When I stand outside and lift my eyes to the sky, I feel, and I would guess that many of us feel, drawn to the stars.  For some of us, that draw might be related to scientific exploration and discovery, and, for some of us, it might be related to philosophical contemplation.  In any case, I think it always connects to an innate desire to know more about ourselves, to learn more about our place in the universe, and perhaps it even relates to an existential connection with the stars themselves.  In other words, by knowing more about those stars and what they are, we might be able to learn something about ourselves.

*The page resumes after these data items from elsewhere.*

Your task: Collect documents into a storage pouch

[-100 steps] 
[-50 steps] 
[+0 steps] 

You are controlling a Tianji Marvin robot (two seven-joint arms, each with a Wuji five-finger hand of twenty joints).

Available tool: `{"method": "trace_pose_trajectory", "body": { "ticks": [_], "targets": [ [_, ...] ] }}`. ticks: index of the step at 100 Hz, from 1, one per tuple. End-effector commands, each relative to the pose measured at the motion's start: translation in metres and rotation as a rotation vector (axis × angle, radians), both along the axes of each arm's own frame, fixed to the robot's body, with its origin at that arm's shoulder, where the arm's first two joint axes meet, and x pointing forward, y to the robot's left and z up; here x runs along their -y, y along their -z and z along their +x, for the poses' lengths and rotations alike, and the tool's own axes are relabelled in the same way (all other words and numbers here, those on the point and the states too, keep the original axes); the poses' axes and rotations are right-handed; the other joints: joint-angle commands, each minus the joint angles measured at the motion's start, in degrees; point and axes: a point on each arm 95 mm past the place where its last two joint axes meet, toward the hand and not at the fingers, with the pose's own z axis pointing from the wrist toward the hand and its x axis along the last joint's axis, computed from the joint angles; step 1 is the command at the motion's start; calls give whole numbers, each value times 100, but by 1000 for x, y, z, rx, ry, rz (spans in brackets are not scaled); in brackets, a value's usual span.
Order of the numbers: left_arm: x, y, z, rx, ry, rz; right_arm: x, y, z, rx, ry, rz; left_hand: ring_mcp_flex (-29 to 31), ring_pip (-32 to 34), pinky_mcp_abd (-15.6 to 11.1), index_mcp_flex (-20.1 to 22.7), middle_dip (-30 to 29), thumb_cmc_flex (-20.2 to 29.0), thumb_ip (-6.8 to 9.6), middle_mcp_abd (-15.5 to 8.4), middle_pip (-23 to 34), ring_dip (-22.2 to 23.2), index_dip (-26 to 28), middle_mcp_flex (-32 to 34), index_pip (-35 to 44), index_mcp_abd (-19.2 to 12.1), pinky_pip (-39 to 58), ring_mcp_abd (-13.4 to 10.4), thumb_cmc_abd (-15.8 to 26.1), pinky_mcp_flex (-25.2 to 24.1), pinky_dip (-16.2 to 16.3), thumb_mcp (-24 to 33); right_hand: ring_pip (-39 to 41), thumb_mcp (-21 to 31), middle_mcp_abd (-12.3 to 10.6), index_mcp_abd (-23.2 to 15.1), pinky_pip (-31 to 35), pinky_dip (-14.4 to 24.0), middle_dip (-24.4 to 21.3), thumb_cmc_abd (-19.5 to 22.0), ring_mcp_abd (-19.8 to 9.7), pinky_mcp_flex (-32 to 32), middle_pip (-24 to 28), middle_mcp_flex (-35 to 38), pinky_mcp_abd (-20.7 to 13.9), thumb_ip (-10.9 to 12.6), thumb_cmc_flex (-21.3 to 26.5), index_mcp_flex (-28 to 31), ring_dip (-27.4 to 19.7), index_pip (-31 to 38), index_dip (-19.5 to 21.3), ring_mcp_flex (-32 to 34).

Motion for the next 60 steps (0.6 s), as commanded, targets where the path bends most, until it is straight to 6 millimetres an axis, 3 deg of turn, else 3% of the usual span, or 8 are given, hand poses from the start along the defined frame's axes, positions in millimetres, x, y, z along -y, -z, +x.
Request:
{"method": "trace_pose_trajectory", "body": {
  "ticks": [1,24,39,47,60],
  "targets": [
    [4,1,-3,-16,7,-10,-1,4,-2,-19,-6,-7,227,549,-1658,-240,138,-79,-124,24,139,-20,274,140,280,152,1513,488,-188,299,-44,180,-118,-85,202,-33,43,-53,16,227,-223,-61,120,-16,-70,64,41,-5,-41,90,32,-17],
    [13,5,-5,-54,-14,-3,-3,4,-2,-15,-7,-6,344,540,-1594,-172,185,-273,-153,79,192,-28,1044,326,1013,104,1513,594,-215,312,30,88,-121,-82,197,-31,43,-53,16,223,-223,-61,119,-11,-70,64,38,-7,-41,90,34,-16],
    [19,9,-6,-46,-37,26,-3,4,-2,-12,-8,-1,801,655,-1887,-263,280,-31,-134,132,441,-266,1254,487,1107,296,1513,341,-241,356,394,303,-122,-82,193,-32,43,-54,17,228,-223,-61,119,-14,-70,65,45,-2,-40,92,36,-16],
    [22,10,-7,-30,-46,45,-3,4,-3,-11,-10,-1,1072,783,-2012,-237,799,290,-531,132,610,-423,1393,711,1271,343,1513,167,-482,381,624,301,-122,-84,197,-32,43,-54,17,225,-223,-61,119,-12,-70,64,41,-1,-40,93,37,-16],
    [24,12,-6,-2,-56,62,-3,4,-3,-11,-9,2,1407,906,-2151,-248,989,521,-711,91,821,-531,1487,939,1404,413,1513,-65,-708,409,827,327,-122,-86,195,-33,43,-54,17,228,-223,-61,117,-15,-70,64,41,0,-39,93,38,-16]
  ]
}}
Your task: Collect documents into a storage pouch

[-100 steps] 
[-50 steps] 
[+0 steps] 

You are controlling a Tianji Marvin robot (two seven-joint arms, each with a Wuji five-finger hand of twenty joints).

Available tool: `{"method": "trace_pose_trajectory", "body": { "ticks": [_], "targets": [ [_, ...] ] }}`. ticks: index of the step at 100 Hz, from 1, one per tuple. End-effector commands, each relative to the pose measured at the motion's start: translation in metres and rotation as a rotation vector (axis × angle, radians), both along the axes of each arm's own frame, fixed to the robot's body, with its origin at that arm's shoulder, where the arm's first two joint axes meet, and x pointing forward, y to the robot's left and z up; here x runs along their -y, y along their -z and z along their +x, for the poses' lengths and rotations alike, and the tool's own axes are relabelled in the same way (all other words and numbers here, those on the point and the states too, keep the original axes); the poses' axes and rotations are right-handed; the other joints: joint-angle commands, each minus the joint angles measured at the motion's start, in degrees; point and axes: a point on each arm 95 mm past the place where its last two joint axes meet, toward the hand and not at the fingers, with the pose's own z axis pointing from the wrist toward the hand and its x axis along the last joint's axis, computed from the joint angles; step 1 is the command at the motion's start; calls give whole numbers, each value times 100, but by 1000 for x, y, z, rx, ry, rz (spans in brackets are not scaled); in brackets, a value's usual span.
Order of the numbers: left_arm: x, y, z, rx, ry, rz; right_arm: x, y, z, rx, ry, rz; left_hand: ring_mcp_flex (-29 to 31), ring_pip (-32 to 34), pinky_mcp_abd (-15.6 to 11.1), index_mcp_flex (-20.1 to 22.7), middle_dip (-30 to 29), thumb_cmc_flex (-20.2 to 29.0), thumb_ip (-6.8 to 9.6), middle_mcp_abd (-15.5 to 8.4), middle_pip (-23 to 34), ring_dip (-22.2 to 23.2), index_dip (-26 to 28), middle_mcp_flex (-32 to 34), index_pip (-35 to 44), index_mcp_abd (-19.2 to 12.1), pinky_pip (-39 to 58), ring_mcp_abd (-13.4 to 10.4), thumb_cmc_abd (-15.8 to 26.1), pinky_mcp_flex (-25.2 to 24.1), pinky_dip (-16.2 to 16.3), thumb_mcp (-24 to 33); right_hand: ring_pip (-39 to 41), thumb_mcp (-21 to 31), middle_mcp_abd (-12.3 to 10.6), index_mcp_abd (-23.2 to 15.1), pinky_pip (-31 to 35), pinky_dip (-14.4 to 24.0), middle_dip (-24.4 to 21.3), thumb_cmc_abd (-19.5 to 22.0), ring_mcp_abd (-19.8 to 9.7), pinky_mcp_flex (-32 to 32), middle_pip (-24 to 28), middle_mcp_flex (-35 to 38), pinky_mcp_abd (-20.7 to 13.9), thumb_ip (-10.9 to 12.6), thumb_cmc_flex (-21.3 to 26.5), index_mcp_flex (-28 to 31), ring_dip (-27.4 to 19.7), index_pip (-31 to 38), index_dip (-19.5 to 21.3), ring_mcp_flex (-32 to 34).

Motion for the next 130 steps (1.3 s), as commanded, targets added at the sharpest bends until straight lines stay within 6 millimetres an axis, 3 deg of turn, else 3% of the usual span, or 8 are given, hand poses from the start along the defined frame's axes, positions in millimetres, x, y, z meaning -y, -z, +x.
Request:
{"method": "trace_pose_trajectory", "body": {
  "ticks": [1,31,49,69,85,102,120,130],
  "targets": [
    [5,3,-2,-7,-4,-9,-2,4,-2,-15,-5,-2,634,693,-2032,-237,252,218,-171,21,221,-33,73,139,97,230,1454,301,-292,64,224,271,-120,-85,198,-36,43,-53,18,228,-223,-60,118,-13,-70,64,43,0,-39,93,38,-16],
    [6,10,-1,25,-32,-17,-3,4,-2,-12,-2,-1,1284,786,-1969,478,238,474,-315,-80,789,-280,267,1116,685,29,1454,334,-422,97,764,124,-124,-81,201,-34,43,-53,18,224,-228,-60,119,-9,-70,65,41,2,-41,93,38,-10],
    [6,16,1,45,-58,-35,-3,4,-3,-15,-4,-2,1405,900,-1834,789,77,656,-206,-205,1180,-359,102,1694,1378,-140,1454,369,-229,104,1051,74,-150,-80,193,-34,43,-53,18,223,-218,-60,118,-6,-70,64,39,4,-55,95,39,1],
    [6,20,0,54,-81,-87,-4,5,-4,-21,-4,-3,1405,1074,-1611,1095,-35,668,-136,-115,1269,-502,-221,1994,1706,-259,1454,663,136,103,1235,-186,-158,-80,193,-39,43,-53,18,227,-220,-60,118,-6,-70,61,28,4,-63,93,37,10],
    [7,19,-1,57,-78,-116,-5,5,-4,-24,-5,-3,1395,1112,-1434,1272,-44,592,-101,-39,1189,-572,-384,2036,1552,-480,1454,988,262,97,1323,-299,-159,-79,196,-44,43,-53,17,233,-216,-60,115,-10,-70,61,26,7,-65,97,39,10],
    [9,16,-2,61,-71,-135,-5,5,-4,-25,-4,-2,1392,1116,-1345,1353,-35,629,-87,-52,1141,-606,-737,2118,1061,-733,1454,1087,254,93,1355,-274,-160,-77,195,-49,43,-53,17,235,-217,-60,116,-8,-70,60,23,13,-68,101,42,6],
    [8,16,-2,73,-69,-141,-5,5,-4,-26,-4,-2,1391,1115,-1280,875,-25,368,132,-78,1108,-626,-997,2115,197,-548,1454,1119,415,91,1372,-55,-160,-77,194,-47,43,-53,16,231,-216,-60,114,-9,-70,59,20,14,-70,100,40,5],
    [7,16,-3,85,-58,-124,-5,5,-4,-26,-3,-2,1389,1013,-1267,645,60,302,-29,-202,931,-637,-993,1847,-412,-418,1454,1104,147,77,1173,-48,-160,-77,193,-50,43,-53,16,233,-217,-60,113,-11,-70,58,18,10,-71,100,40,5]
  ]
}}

Several people have made the point that we are more closely related to stars than we might at first think.  If we look at the sun, and then look at a person, it’s pretty easy to tell that they are very different things, right?  Well, if we look at it from a different perspective, we find that we can actually trace our origins back to the stars.  (Don’t worry, I’m not about to go off into one of those theories about aliens coming to Earth and “planting” us here.)  Here’s a short excerpt from a book called The Last Hours of Ancient Sunlight, by Thom Hartmann:

“This is where all the matter of our world (except hydrogen) came from: it was created in the heart of a star.  Not only that, the star had to die for those elements to reach us.”

The point Hartmann makes is that, early on in the life of the universe, we basically had a lot of subatomic particles, which eventually combined into hydrogen atoms.  Those atoms of hydrogen came together, as a result of gravity, to form clouds that eventually collapsed into stars, which are fueled by nuclear fusion.  Nuclear fusion reactions are ones in which smaller atoms (hydrogen) fuse together to create larger atoms (helium).  This type of reaction gives off a ton of energy, which is why the sun is so hot and can supply the earth with so much radiant energy.  Anyway, as stars age, larger and larger atoms are formed (carbon, oxygen, nitrogen, calcium, iron, etc…), and, when a star finally dies, those various elements shoot out to find a new home.  In other words, the building blocks of all life on this planet were born in some distant star, long ago and far away.

So, in the middle of the night, we look up to those stars, and we feel a connection.  We feel that there is more to us, and more to the universe around us, than we can see with our eyes, and we search for that thing which we feel but cannot yet pinpoint.

            We are stardust, we are golden,
            And we’ve got to get ourselves back to the garden

                                                Joni Mitchell, “Woodstock”

I’m planning to go a little deeper into this whole idea of our connection to the stars in my next post.  Tune in next time…

P.S. – In fairness to other viewpoints on the concept of us as stardust, I will say that, in an episode of The West Wing, a NASA scientist is explaining the origin of the elements that make us up and comments, “I guess Joni Mitchell was right.  We are stardust,” to which Josh Lyman replies, “Or, put another way, nuclear waste.”